About this exercise = Only the lines from the beginning of the data through the one with "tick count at" belong in the answer, each retyped exactly, with pictures left out.

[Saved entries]
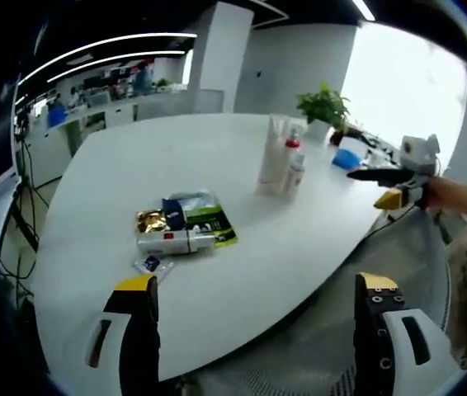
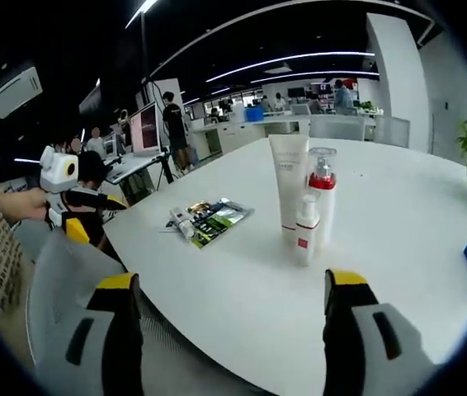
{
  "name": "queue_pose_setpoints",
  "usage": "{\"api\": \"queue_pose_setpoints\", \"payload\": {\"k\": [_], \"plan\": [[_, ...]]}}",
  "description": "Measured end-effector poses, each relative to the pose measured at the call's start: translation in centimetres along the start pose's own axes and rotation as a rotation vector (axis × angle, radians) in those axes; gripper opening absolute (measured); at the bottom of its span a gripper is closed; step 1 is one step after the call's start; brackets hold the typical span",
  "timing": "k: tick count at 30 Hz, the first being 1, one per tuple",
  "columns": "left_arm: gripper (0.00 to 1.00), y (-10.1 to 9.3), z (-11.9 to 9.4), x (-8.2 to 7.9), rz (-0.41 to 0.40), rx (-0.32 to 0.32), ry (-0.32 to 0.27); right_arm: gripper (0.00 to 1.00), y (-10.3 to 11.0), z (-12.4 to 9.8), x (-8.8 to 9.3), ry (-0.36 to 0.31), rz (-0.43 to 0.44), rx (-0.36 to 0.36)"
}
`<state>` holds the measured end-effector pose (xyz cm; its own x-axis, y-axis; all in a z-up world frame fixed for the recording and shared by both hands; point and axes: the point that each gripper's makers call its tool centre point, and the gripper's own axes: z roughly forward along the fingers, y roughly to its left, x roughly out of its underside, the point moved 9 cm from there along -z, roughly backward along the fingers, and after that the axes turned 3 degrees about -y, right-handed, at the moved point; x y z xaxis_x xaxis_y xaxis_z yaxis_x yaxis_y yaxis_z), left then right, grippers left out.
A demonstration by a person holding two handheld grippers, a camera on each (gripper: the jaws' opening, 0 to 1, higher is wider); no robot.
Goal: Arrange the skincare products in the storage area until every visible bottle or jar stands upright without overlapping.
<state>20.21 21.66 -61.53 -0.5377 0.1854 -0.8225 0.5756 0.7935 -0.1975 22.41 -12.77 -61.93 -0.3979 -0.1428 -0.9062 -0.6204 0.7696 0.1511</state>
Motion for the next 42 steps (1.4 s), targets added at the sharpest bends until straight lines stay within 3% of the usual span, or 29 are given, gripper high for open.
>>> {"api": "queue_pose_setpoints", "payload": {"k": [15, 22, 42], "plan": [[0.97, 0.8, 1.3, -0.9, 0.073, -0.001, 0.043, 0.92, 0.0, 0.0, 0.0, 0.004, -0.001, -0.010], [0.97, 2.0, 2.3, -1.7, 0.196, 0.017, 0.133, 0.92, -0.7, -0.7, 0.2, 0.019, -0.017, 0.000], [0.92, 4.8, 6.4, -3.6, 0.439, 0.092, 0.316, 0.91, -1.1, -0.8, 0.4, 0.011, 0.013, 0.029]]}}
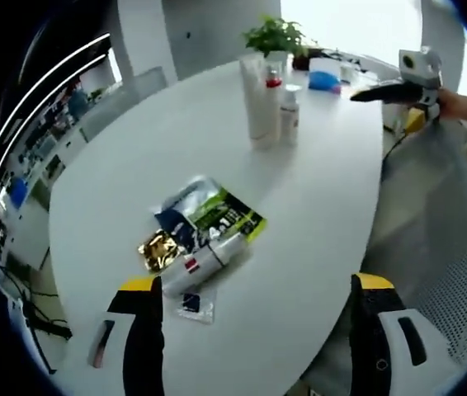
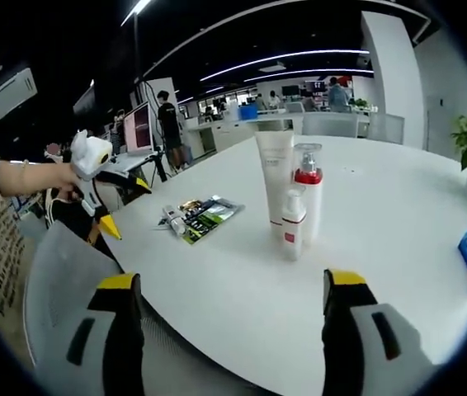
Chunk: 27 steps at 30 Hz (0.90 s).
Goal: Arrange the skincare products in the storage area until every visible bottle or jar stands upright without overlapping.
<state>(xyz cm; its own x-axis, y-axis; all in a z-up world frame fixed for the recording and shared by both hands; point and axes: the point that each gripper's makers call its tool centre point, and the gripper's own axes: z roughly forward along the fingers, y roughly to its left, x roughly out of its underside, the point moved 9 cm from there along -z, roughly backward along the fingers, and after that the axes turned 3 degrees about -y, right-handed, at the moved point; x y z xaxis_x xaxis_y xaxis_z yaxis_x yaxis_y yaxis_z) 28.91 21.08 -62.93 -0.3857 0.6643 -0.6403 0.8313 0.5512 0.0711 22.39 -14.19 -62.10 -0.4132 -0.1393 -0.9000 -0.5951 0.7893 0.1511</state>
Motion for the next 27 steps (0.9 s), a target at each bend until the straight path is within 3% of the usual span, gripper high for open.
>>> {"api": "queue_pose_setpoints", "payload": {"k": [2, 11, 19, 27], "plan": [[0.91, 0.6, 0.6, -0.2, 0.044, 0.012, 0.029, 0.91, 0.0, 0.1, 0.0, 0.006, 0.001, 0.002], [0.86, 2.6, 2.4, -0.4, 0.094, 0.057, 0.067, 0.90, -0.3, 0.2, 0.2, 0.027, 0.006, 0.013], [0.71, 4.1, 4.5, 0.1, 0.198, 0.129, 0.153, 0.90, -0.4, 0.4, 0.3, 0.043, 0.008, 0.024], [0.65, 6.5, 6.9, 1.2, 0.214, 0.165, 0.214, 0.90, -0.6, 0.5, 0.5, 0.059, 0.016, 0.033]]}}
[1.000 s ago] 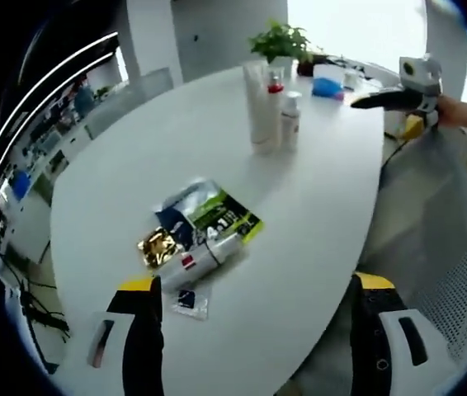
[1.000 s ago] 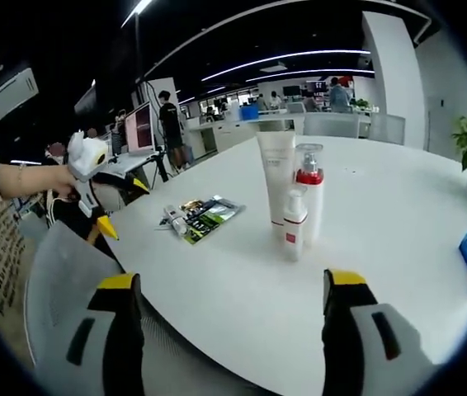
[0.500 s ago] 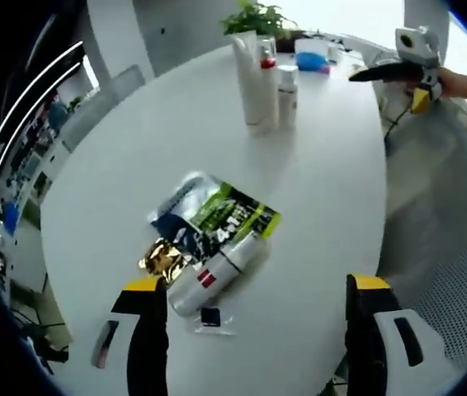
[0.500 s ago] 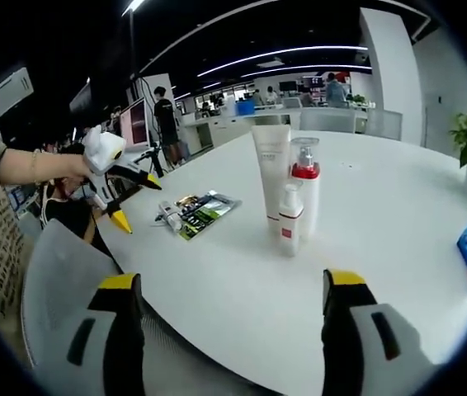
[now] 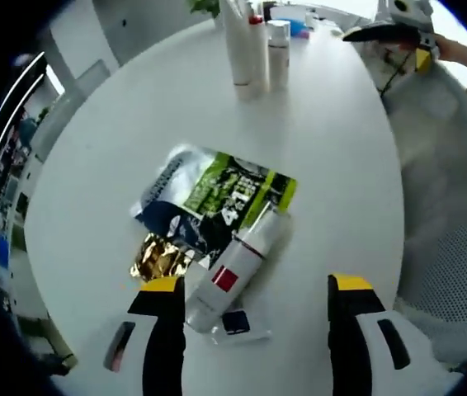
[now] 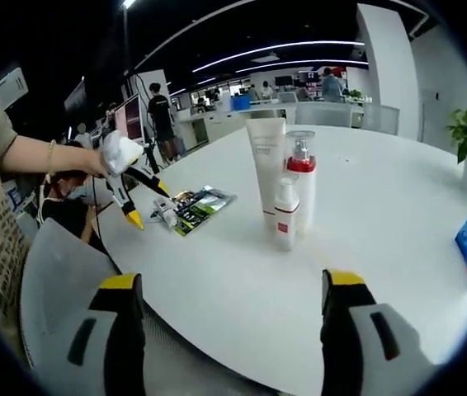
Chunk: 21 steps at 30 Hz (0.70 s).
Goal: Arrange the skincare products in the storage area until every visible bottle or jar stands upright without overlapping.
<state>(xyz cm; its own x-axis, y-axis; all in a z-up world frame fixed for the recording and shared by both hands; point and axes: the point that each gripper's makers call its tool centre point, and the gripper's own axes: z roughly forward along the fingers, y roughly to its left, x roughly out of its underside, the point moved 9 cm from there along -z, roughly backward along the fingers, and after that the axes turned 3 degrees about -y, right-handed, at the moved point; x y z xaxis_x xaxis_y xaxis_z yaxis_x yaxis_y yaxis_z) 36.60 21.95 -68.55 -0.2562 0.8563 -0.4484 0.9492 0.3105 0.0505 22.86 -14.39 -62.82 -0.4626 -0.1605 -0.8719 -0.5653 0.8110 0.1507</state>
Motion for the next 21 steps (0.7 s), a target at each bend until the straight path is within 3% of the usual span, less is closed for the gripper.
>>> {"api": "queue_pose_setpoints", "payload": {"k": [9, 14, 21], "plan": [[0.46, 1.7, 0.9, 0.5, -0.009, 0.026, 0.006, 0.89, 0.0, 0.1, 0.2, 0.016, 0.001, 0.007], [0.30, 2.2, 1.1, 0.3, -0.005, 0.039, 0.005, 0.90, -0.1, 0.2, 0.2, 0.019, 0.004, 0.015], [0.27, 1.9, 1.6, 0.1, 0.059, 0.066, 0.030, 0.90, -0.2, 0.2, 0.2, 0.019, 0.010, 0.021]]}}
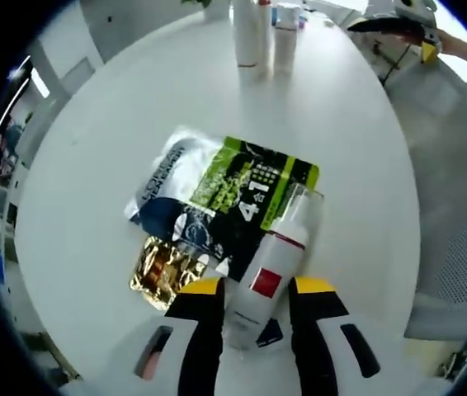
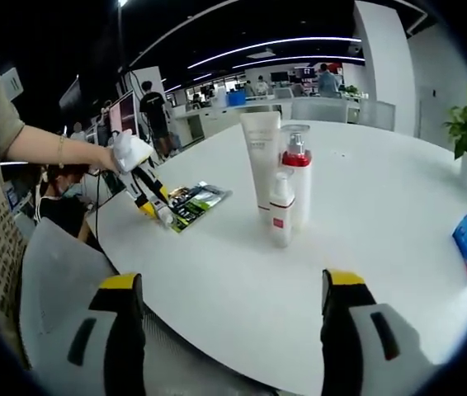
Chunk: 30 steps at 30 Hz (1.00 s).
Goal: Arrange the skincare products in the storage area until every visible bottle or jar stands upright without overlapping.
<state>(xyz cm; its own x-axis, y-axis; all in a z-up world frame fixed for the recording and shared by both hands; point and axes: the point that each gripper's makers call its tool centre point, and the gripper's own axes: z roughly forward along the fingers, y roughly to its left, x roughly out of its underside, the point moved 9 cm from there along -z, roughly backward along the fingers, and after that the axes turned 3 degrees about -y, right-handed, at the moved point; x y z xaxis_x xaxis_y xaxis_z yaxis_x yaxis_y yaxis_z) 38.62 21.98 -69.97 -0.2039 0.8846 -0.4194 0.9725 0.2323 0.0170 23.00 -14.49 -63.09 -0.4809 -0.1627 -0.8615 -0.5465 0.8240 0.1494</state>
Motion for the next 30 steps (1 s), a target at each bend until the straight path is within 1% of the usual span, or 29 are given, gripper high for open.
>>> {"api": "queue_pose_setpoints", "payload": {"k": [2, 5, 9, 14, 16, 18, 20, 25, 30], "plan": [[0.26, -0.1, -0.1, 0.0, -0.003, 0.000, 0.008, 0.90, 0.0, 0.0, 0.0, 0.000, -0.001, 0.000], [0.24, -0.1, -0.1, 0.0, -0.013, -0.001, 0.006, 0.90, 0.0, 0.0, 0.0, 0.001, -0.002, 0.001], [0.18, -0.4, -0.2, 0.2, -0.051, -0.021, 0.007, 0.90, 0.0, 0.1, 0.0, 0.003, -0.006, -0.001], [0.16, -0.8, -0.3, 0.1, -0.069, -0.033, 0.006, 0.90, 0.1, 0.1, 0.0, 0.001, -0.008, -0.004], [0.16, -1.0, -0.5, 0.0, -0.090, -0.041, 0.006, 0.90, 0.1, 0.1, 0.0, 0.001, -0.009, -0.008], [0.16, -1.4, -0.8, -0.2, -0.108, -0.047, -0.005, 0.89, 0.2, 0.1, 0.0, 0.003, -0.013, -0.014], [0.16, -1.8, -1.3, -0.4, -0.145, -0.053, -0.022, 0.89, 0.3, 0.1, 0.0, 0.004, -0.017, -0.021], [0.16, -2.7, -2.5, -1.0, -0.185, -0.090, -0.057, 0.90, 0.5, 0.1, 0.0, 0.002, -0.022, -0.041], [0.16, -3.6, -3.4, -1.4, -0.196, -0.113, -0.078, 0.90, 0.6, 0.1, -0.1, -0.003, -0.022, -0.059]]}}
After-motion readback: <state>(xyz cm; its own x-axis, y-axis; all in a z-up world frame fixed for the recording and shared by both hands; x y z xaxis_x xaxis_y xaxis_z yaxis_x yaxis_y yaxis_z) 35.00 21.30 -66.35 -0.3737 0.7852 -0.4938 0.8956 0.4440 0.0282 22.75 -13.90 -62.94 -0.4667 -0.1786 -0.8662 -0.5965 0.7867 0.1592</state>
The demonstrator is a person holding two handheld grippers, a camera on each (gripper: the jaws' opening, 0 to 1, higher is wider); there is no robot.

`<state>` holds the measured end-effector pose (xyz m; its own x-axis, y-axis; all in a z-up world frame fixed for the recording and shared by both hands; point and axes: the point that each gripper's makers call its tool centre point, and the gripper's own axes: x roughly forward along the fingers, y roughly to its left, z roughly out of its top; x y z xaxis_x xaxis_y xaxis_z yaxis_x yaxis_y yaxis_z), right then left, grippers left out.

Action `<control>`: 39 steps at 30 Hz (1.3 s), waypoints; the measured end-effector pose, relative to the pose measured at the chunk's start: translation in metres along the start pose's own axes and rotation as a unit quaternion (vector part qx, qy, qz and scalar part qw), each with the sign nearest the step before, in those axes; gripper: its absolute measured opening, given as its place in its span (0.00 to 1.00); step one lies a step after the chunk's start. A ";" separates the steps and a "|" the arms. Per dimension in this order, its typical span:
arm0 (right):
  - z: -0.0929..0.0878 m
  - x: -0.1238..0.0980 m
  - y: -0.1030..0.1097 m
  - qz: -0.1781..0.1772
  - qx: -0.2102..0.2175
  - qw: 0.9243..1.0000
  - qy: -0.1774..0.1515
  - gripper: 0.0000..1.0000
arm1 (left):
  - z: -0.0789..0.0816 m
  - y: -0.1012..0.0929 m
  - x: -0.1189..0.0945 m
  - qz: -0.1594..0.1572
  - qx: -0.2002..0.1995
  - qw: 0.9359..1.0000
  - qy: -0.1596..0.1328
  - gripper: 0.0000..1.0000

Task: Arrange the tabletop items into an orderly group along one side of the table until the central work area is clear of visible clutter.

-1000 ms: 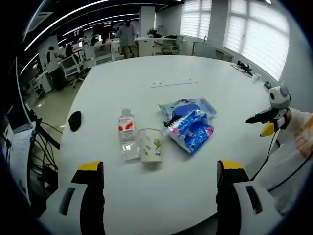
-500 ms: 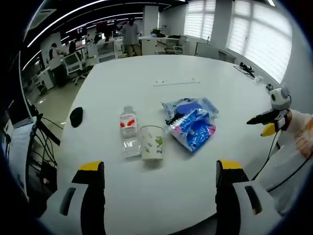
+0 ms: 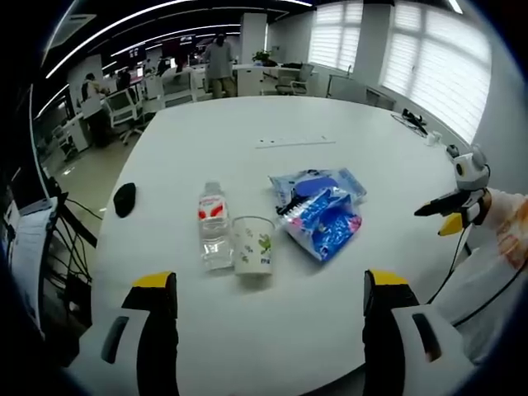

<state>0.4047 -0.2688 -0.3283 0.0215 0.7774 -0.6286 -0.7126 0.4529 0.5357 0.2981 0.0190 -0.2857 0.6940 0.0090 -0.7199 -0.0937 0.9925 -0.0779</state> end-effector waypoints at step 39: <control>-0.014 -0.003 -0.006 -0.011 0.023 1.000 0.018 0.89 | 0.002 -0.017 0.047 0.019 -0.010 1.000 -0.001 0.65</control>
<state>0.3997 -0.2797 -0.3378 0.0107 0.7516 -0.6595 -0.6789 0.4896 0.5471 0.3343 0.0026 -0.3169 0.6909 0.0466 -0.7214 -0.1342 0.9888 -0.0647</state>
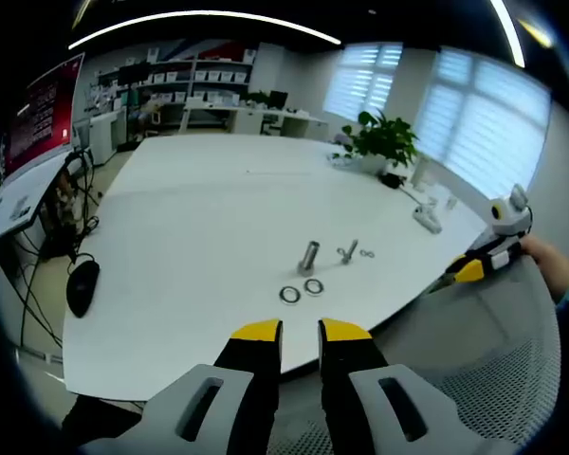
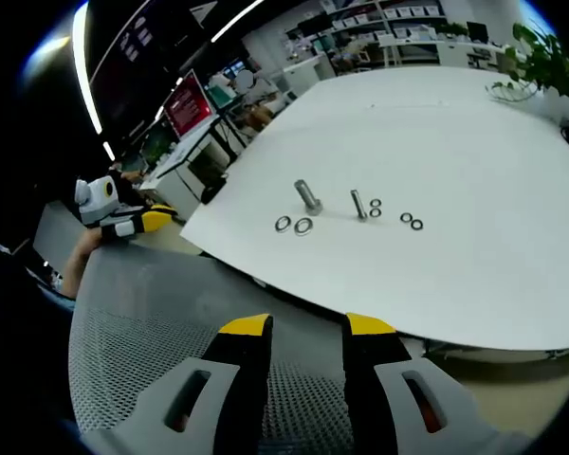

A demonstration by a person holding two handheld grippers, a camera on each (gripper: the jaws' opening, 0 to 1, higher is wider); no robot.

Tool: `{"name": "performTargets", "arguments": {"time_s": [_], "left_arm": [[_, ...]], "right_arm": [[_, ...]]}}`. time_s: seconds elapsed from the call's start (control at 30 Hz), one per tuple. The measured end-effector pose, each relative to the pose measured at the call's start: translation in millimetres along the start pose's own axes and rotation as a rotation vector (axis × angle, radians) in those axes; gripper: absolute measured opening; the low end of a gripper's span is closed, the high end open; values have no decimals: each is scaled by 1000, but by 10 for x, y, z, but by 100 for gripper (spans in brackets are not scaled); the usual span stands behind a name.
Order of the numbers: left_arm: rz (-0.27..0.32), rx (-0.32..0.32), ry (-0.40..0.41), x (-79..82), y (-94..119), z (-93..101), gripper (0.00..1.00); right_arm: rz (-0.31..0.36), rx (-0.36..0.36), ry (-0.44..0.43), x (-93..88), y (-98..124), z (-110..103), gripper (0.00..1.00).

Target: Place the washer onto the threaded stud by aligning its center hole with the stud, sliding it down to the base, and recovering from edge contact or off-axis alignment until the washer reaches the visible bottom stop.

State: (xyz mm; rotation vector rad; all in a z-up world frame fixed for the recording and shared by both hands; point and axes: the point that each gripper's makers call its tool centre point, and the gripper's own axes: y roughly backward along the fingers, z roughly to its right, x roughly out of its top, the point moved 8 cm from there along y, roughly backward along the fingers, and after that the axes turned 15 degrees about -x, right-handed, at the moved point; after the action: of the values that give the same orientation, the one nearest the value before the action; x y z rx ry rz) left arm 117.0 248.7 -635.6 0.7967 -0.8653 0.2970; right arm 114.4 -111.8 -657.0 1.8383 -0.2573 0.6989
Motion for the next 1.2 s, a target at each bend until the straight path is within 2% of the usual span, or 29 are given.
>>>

Response area =
{
  "name": "queue_pose_setpoints",
  "usage": "{\"api\": \"queue_pose_setpoints\", \"payload\": {\"k\": [_], \"plan\": [[_, ...]]}}",
  "description": "Measured end-effector poses, each relative to the pose measured at the call's start: translation in centimetres along the start pose's own axes and rotation as a rotation vector (axis × angle, radians) in those axes; gripper opening absolute (measured); at the bottom of its span a gripper is closed; step 1 is one step after the call's start; brackets hold the typical span",
  "timing": "k: tick count at 30 Hz, the first being 1, one per tuple",

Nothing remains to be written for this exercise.